Published: 13 January 2010



The Pseudomonas aeruginosa major constitutive outer membrane porin protein F (OprF) has been shown to be a protective antigen and was previously used to activate an immunological response in a mouse model of lung pneumonia. The purpose of our study was to demonstrate the ability of mouse dendritic cells pulsed with purified or recombinant OprF to protect mice against P. aeruginosa infection and inflammation.

Both native (n-OprF), isolated and purified from PAO1 bacterial strain, and recombinant (histidin-conjugated) OprF (His-OprF), obtained by cloning of the oprF gene into the pET28a expression vector, were used to stimulate dendritic cells in vitro before adoptive transfer into prospective recipient mice with P. aeruginosa pulmonary infection.

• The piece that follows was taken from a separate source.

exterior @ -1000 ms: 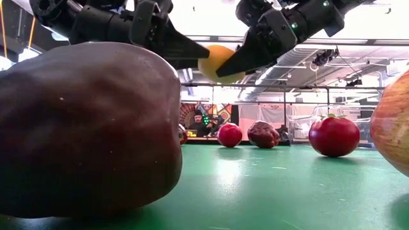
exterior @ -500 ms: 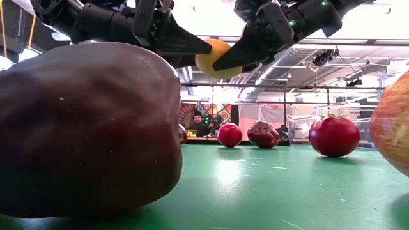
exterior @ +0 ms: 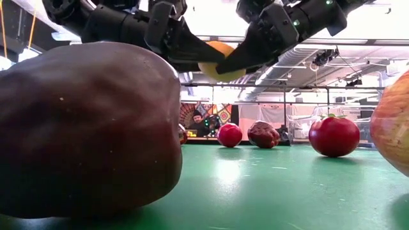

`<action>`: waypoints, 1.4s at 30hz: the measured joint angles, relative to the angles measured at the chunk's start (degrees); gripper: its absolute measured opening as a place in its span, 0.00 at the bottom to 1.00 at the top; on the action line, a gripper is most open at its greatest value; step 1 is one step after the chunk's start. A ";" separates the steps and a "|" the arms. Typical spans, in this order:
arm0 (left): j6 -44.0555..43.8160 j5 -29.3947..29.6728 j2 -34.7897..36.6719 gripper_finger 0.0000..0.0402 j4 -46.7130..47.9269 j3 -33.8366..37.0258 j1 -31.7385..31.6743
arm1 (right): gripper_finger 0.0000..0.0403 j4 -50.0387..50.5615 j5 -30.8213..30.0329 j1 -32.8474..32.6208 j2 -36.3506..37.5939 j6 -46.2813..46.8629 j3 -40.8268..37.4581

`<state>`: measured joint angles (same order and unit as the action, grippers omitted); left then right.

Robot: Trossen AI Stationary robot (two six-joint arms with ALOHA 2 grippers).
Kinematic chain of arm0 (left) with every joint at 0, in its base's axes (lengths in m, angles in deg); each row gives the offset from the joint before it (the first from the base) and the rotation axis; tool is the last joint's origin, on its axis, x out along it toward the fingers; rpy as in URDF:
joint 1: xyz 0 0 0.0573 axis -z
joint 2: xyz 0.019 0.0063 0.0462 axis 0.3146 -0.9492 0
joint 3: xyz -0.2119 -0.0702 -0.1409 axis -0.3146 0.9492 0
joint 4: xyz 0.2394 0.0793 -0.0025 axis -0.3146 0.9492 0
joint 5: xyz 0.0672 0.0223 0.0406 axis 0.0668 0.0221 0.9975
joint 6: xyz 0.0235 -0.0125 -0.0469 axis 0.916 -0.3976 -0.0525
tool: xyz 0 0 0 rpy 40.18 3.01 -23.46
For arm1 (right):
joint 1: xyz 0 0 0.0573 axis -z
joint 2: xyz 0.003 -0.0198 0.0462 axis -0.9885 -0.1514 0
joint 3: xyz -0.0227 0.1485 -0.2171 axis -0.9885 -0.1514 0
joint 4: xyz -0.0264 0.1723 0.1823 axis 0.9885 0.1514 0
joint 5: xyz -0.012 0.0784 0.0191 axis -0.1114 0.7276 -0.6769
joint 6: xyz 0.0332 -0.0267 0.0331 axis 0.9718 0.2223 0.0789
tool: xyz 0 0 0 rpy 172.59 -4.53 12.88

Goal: Sort produce into baskets
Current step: Put the lemon into the bottom bin

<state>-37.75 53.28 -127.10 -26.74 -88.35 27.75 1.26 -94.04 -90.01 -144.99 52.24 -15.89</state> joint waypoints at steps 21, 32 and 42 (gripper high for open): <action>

Similar to n-OprF, His-OprF activated dendritic cells in vitro, inducing the costimulatory molecule expression as well as cytokine production. Upon adoptive transfer in vivo, porin-pulsed dendritic cells (DCs) induced Th1-mediated resistance to infection and associated inflammatory pathology caused by either the PAO1 strain or a clinically-isolated mucoid strain.


This study highlights the pivotal contribution of DCs to vaccine-induced protection against P. aeruginosa infection and associated inflammation.